**Raw data:**
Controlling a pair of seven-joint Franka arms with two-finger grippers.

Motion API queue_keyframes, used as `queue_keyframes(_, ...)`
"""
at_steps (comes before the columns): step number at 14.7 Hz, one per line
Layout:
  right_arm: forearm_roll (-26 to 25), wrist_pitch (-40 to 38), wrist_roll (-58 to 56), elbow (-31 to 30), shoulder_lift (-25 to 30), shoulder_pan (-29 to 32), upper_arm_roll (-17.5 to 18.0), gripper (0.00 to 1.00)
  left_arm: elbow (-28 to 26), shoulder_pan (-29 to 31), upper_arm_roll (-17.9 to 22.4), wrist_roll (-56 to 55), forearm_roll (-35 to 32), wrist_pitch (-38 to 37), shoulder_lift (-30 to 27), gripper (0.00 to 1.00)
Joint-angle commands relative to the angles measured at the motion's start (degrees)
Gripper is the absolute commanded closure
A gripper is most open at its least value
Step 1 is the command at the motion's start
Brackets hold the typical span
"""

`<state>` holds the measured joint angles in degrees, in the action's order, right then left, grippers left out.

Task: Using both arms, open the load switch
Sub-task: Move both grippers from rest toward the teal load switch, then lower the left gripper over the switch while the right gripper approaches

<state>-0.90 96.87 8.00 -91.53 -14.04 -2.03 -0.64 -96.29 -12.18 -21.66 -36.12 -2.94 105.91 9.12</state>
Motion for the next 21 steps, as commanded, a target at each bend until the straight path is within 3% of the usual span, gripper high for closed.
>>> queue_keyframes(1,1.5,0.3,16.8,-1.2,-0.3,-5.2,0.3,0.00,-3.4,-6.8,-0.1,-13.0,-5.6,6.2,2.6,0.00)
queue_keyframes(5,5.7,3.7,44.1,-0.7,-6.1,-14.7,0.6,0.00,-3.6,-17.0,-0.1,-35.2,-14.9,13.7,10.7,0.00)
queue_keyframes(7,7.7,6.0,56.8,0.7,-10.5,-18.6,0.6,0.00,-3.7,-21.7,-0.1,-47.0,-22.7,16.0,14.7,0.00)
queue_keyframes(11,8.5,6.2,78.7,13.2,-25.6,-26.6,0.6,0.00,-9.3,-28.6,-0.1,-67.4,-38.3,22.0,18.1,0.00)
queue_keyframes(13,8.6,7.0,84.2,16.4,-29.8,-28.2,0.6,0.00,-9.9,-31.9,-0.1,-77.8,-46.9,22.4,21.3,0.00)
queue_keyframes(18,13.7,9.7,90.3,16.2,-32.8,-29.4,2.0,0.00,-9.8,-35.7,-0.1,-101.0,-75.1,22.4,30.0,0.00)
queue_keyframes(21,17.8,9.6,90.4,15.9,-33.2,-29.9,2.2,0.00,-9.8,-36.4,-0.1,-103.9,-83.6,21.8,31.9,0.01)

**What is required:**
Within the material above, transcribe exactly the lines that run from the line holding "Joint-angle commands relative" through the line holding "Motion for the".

**Solved exercise:**
Joint-angle commands relative to the angles measured at the motion's start (degrees)
Gripper is the absolute commanded closure
A gripper is most open at its least value
Step 1 is the command at the motion's start
Brackets hold the typical span
"""

`<state>` holds the measured joint angles in degrees, in the action's order, right then left, grippers left out.

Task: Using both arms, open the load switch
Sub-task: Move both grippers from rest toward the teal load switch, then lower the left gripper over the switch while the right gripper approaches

<state>-0.90 96.87 8.00 -91.53 -14.04 -2.03 -0.64 -96.29 -12.18 -21.66 -36.12 -2.94 105.91 9.12</state>
Motion for the next 21 steps, as commanded, a target at each bend until the straight path is within 3% of the usual span, gripper high for closed.

The exercise requires nothing else.